Work to complete:
In the data below, find the line containing "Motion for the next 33" and the line containing "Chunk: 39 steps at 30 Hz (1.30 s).", then reproduce them and every line between, exactly. Omit pictures.

Available records:
[Start of section]
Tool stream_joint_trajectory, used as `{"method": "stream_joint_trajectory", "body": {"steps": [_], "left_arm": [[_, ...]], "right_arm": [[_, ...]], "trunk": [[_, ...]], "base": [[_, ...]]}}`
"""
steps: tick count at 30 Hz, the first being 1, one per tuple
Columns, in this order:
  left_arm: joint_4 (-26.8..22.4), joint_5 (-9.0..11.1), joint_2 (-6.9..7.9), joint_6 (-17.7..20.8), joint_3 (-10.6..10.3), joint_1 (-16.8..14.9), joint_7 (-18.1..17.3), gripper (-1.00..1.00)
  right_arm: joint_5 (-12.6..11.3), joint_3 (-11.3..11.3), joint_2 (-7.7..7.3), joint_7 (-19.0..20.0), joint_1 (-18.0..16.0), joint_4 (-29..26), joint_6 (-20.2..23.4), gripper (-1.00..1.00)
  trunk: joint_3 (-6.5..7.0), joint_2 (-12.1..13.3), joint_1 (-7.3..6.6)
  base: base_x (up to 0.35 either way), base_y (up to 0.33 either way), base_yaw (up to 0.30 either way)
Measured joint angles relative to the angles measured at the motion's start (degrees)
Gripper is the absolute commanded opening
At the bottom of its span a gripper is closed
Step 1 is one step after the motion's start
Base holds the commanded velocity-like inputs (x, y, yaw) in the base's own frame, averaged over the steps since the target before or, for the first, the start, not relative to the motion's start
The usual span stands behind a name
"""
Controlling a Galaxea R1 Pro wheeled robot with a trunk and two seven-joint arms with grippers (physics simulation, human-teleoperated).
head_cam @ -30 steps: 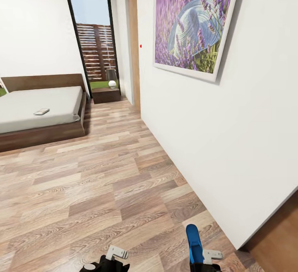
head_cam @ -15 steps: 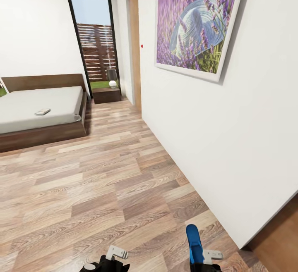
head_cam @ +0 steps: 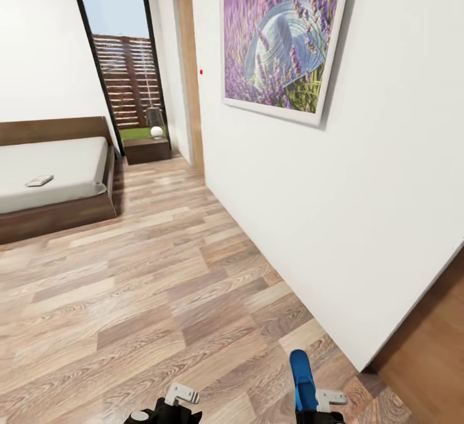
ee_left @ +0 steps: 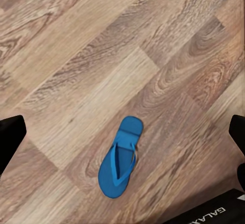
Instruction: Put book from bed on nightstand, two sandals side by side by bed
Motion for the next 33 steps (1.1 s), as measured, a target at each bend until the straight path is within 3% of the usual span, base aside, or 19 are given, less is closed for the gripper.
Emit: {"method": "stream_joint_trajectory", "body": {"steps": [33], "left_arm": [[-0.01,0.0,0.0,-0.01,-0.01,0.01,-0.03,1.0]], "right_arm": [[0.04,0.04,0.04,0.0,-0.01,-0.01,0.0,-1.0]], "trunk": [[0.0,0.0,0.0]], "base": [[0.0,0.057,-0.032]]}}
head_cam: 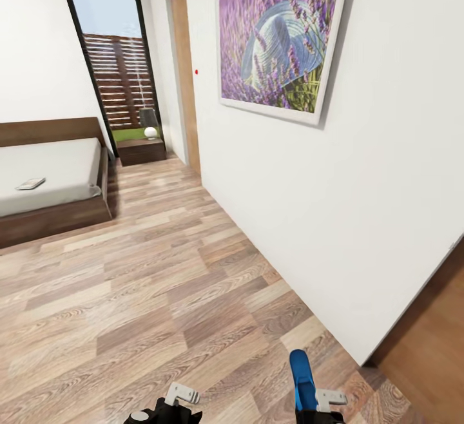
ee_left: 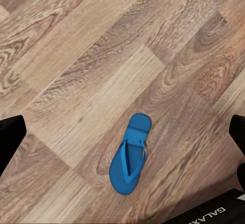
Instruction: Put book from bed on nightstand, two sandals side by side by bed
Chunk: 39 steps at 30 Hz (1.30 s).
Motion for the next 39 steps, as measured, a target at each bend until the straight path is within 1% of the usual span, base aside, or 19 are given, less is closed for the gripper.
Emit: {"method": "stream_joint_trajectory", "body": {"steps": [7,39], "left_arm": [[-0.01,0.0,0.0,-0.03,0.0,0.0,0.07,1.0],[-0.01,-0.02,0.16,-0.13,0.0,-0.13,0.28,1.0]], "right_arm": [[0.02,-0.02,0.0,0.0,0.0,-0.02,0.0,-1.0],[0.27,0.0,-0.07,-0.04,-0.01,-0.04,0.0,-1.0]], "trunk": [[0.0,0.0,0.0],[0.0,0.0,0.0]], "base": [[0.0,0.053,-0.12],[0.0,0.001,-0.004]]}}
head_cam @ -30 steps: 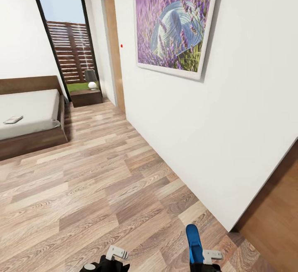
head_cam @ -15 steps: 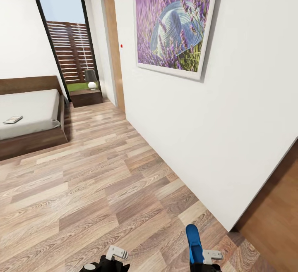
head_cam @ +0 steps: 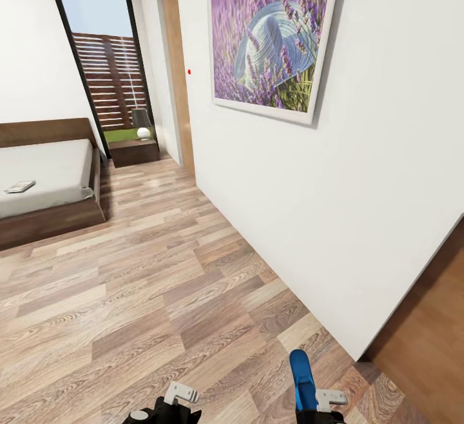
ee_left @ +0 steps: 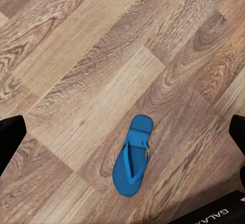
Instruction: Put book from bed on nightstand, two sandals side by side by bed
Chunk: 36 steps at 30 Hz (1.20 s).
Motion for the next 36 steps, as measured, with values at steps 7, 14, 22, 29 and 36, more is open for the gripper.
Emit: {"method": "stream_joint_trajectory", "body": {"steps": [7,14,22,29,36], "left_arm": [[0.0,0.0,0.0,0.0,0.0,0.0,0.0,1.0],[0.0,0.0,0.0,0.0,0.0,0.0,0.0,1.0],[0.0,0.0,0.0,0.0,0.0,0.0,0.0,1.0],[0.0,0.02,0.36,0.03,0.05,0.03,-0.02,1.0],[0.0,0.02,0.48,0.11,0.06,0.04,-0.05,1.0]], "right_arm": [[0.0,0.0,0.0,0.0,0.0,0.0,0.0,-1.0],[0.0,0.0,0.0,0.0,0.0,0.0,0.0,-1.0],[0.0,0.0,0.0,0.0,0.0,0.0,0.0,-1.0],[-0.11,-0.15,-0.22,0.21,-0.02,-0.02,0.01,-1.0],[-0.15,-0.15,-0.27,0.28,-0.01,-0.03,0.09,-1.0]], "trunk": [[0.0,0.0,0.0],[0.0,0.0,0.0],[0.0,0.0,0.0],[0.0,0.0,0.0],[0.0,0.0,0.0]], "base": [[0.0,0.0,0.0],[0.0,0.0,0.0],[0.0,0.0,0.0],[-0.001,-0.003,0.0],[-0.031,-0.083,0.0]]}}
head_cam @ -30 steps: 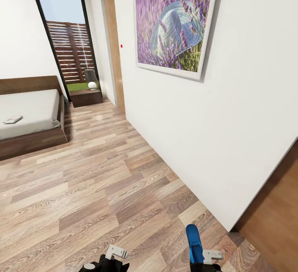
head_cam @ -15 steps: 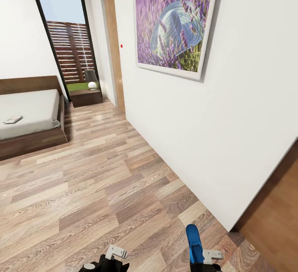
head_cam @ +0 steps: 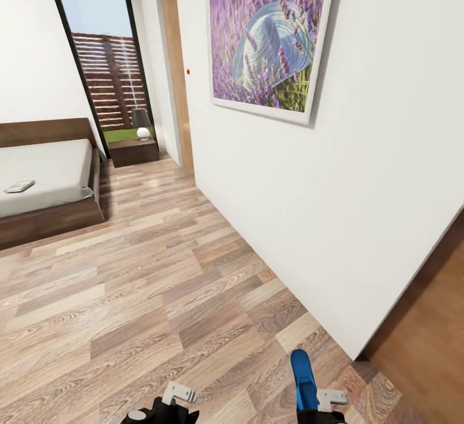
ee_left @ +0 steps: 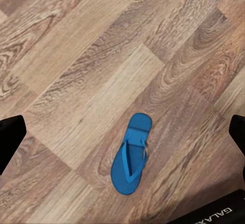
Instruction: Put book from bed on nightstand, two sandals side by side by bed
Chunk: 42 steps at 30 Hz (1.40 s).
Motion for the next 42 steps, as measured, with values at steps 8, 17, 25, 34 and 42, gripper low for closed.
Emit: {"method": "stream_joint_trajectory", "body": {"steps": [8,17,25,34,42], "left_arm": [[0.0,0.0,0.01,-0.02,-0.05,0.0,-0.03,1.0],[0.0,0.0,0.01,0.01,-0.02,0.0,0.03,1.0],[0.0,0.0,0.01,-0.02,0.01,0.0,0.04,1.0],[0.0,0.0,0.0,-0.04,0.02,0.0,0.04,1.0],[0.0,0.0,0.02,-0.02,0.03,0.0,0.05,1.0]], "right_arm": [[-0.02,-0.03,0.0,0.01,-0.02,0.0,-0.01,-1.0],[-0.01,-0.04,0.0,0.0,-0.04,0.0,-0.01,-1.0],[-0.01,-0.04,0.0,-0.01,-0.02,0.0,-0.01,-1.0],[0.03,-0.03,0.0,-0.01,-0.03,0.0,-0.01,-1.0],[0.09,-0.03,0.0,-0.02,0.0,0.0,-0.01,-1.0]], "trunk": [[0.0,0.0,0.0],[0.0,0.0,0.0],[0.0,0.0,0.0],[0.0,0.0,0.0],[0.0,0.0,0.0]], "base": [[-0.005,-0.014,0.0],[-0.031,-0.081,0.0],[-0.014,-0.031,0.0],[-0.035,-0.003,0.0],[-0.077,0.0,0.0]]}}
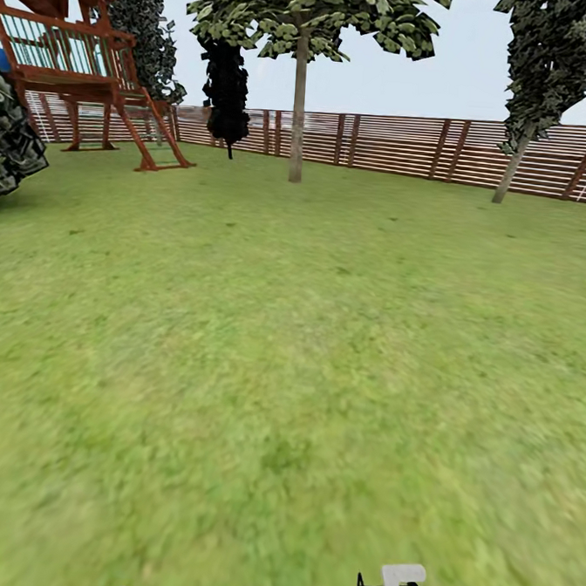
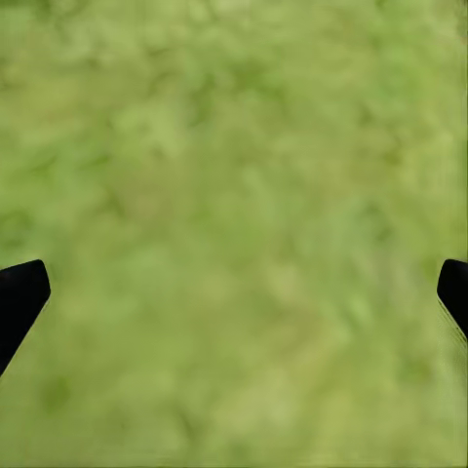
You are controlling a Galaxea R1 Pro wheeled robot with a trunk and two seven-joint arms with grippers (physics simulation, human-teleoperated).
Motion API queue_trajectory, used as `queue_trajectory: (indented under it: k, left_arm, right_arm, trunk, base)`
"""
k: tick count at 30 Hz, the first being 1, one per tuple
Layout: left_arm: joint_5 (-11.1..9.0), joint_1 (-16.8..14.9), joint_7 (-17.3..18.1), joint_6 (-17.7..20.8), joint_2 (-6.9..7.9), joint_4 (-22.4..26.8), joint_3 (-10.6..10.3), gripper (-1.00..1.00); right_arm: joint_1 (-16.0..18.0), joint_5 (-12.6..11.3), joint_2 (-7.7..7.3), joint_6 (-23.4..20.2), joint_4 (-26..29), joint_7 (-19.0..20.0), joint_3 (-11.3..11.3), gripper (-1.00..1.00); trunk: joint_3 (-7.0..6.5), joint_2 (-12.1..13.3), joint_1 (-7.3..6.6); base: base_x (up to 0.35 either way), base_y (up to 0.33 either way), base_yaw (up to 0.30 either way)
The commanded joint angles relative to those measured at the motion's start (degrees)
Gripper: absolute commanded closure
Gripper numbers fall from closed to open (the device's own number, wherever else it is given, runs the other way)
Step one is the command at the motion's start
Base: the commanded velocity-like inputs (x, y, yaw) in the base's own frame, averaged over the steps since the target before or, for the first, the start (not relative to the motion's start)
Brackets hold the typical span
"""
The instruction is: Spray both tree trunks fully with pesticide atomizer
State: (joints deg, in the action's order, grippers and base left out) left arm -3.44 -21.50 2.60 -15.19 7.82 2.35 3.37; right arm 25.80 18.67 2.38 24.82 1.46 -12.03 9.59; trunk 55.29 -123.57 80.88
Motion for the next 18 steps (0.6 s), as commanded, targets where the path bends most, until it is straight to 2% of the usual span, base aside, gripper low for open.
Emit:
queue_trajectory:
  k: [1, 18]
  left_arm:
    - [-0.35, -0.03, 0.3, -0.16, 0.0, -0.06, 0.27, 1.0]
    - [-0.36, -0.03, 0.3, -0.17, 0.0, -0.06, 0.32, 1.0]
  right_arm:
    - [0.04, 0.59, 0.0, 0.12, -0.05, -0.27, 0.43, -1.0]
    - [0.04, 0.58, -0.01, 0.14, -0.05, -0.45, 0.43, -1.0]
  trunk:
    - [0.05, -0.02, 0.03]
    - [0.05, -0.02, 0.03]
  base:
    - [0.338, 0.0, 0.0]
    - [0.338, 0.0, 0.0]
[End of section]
Response to the exercise:
Motion for the next 33 steps (1.1 s), as measured, a target at each bend until the straight path is within 3% of the usual span, base aside, or 19 are given, less is closed for the gripper.
Emit: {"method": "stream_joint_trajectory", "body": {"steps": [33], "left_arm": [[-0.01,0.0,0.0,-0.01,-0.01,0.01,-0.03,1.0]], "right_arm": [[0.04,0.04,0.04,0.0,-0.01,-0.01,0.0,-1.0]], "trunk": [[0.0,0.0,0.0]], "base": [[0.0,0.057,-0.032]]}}
head_cam: 
ee_left: 
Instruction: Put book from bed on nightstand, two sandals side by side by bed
Chunk: 39 steps at 30 Hz (1.30 s).

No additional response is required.